▸ TASK BRIEF
Locate the line bearing "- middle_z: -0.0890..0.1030" in the material below, then reproduce it and each following line up to and including the line bearing "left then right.".

▸ DATA SEGMENT

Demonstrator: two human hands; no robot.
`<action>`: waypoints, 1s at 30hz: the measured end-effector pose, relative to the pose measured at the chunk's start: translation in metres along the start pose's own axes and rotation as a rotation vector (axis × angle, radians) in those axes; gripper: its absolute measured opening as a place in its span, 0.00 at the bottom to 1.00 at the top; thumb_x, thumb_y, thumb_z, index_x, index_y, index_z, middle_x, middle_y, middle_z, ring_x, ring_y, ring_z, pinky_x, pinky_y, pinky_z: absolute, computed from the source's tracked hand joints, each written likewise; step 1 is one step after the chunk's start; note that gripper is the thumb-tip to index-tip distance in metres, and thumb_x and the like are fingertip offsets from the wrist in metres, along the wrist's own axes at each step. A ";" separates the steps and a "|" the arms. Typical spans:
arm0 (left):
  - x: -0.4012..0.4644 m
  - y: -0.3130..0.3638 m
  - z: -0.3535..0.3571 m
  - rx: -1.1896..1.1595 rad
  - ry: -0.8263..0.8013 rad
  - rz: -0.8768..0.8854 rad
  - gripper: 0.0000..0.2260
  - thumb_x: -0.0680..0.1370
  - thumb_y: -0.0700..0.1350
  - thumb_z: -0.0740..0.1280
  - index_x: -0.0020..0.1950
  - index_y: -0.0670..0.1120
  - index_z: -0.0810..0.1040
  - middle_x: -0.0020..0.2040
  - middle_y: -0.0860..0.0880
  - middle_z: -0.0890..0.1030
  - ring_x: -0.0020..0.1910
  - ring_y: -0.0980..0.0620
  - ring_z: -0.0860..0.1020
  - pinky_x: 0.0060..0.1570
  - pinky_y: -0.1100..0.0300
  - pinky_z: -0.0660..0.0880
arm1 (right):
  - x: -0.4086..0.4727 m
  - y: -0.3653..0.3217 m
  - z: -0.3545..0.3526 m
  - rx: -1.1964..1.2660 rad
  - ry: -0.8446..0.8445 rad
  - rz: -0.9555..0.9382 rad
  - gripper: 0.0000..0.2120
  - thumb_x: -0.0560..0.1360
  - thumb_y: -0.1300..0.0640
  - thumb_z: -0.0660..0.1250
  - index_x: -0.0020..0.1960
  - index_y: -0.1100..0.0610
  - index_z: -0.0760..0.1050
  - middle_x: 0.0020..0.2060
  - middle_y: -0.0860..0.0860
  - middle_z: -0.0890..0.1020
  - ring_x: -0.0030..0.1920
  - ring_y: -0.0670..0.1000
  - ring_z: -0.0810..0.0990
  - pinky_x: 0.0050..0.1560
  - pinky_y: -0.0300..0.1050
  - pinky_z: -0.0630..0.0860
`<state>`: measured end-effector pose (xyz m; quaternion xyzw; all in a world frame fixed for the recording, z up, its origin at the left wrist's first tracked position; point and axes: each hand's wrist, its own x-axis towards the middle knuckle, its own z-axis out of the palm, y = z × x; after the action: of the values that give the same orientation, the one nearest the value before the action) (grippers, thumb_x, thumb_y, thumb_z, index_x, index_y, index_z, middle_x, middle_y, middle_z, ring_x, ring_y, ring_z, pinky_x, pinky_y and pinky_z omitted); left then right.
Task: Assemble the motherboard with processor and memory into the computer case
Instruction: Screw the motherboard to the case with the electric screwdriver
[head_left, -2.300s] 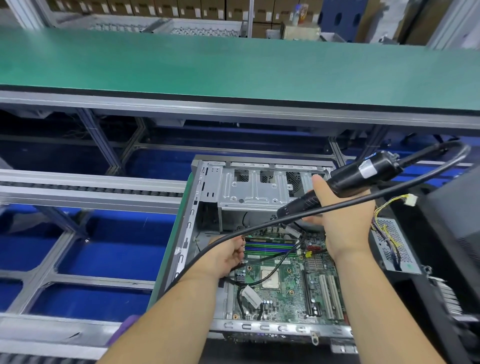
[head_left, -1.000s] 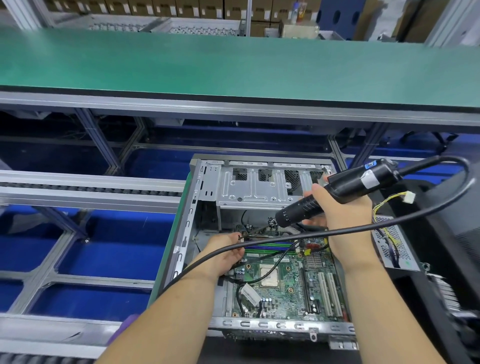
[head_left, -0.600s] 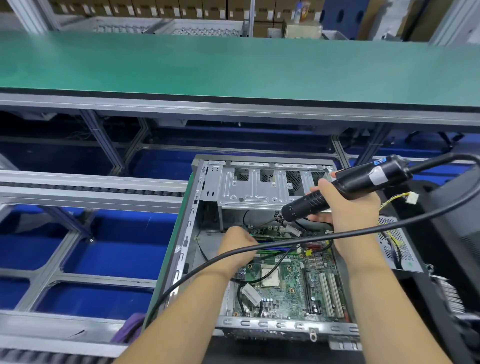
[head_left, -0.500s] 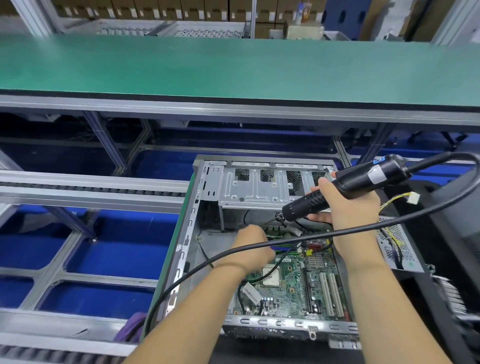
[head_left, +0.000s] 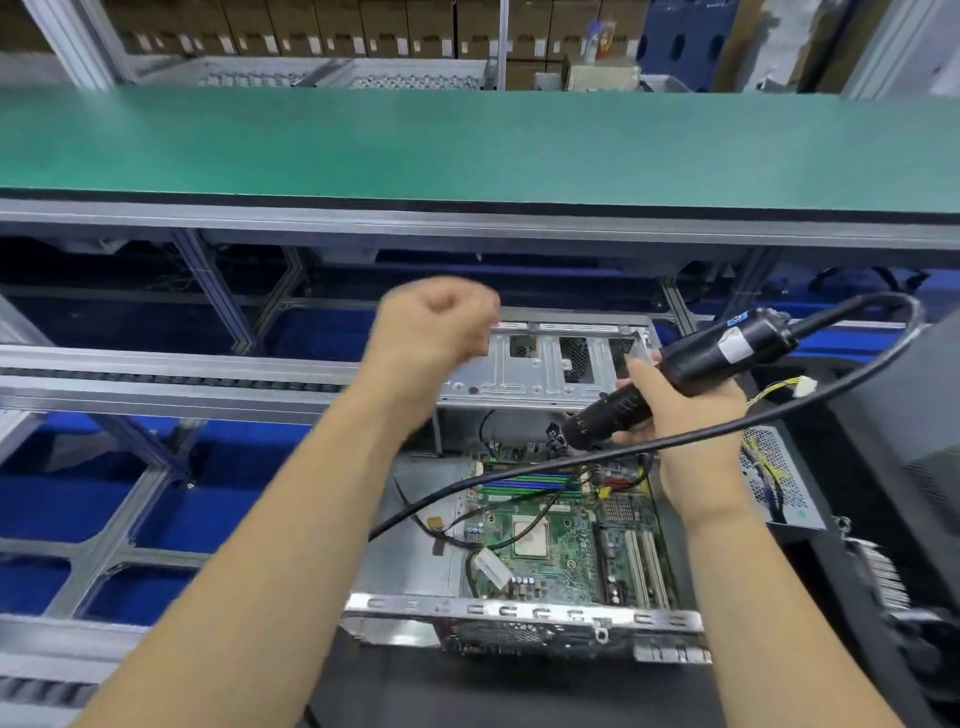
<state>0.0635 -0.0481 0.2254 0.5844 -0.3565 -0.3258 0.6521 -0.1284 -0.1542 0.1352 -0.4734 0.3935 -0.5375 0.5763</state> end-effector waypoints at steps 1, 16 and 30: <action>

▸ WRITTEN RESPONSE
  - middle_z: -0.0890..0.1030
  - ring_x: -0.0020..0.1910
  - ring_y: -0.0980..0.0620
  - ring_z: -0.0860..0.1020
  - pinky_x: 0.0060..0.1570
  - pinky_y: -0.1100..0.0300
  - pinky_z: -0.0660..0.0880
arm1 (right):
  - x: -0.4086..0.4727 m
  - y: -0.3653..0.3217 m
  - z: -0.3545..0.3526 m
  - rx: -1.1964..1.2660 rad
  - ry: -0.8446..0.8445 rad
  - rz: -0.9555..0.9382 rad
  - gripper: 0.0000..0.2120
  - thumb_x: -0.0560..0.1360
  - thumb_y: -0.1300..0.0640
  - thumb_z: -0.0660..0.1250
  - index_x: -0.0020..0.1960
  - index_y: -0.1100..0.0610
  - index_z: -0.0760..0.1050
  - middle_x: 0.0020..0.2060
  - middle_y: -0.0860..0.0860
  - middle_z: -0.0890..0.1020
  - ring_x: -0.0030..0.1920
  - ring_y: -0.0670..0.1000
  - ring_z: -0.0810..0.0990
  - pinky_x: 0.0050..0.1560
  - pinky_y: -0.0300..0.1050
  - pinky_z: -0.0630..0.0860
`<state>`: measured end-effector pose (xyz m; quaternion xyzw; all in a world frame fixed for the recording, z up, its origin at the left wrist's first tracked position; point and axes: each hand's wrist, its own x-axis towards the middle knuckle, its own z-axis out of the palm, y = z × x; after the action: of the values that give the same orientation, the one nearest the value before the action) (grippers, thumb_x, thumb_y, thumb_z, index_x, index_y, index_z, middle_x, middle_y, middle_z, ring_x, ring_y, ring_z, pinky_x, pinky_y and pinky_z omitted); left then right.

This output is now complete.